■ Exercise objective:
Could you repeat every line below exactly, skipping the images?

■ Data block:
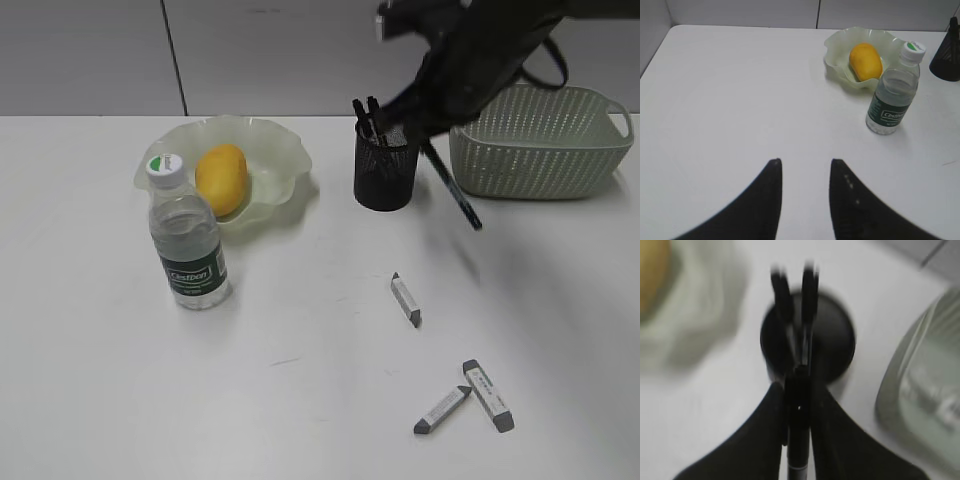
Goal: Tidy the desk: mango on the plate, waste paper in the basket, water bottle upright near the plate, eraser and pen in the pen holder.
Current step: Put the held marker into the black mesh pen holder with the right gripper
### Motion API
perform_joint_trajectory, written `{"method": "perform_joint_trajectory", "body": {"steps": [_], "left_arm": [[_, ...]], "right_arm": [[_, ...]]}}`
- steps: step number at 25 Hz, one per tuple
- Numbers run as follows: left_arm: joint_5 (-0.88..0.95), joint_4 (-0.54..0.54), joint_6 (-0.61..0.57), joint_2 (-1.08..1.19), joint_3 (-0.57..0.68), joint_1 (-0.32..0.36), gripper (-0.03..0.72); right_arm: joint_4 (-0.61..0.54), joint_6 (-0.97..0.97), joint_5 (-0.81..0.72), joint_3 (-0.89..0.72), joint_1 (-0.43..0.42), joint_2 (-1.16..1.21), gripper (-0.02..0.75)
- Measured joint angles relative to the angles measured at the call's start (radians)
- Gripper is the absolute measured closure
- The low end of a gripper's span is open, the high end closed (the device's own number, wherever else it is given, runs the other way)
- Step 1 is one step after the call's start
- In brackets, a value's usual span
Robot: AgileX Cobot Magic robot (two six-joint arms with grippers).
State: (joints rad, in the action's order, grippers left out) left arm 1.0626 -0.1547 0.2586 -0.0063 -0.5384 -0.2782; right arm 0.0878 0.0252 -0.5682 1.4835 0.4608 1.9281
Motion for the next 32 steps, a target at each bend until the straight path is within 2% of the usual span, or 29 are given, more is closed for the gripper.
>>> {"method": "perform_joint_trajectory", "body": {"steps": [3,7,10,13,20,22,24,27,32], "left_arm": [[0.0,0.0,0.0,0.0,0.0,0.0,0.446],[0.0,0.0,0.0,0.0,0.0,0.0,0.447],[0.0,0.0,0.0,0.0,0.0,0.0,0.447],[0.0,0.0,0.0,0.0,0.0,0.0,0.448],[0.0,0.0,0.0,0.0,0.0,0.0,0.447],[0.0,0.0,0.0,0.0,0.0,0.0,0.447],[0.0,0.0,0.0,0.0,0.0,0.0,0.449],[0.0,0.0,0.0,0.0,0.0,0.0,0.449],[0.0,0.0,0.0,0.0,0.0,0.0,0.449]], "right_arm": [[0.032,0.0,0.359,-0.082,0.0,-0.132,0.605],[0.065,-0.001,0.875,-0.17,-0.011,-0.144,0.605],[0.06,-0.003,1.093,-0.187,-0.022,-0.035,0.605],[0.046,-0.005,1.21,-0.192,-0.034,0.09,0.605],[-0.096,-0.05,1.227,-0.209,-0.037,0.2,0.587],[-0.113,-0.058,1.207,-0.21,-0.037,0.2,0.516],[-0.124,-0.061,1.132,-0.21,-0.037,0.192,0.379],[-0.127,-0.064,0.96,-0.211,-0.039,0.134,0.221],[-0.069,-0.071,0.62,-0.211,-0.054,-0.088,0.17]]}}
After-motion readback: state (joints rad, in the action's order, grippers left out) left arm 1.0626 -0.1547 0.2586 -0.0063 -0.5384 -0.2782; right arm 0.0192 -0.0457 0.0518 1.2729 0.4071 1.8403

■ Result:
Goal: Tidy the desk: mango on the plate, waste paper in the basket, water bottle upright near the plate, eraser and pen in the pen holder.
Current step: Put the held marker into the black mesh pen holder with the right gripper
### Motion API
perform_joint_trajectory, written `{"method": "perform_joint_trajectory", "body": {"steps": [_], "left_arm": [[_, ...]], "right_arm": [[_, ...]]}}`
- steps: step number at 25 Hz, one per tuple
- Numbers run as follows: left_arm: joint_5 (-0.88..0.95), joint_4 (-0.54..0.54), joint_6 (-0.61..0.57), joint_2 (-1.08..1.19), joint_3 (-0.57..0.68), joint_1 (-0.32..0.36), gripper (-0.03..0.72); right_arm: joint_4 (-0.61..0.54), joint_6 (-0.97..0.97), joint_5 (-0.81..0.72), joint_3 (-0.89..0.72), joint_1 (-0.43..0.42), joint_2 (-1.16..1.21), gripper (-0.02..0.75)
- Measured joint angles relative to the angles measured at the call's start (radians)
- Gripper is the absolute measured closure
- The low end of a gripper's span is open, the high end closed (the device's own number, wherever else it is given, runs the other way)
- Step 1 is one step after the call's start
- In brackets, a value's usual span
Robot: AgileX Cobot Magic robot (two six-joint arms with grippers).
State: (joints rad, in the action's order, grippers left out) left arm 1.0626 -0.1547 0.2586 -0.0063 -0.5384 -0.2782; right arm 0.0878 0.0252 -0.5682 1.4835 0.4608 1.9281
Motion for the next 32 steps, a target at each bend until the straight path is within 2% of the usual span, or 29 are given, more is closed for the gripper.
>>> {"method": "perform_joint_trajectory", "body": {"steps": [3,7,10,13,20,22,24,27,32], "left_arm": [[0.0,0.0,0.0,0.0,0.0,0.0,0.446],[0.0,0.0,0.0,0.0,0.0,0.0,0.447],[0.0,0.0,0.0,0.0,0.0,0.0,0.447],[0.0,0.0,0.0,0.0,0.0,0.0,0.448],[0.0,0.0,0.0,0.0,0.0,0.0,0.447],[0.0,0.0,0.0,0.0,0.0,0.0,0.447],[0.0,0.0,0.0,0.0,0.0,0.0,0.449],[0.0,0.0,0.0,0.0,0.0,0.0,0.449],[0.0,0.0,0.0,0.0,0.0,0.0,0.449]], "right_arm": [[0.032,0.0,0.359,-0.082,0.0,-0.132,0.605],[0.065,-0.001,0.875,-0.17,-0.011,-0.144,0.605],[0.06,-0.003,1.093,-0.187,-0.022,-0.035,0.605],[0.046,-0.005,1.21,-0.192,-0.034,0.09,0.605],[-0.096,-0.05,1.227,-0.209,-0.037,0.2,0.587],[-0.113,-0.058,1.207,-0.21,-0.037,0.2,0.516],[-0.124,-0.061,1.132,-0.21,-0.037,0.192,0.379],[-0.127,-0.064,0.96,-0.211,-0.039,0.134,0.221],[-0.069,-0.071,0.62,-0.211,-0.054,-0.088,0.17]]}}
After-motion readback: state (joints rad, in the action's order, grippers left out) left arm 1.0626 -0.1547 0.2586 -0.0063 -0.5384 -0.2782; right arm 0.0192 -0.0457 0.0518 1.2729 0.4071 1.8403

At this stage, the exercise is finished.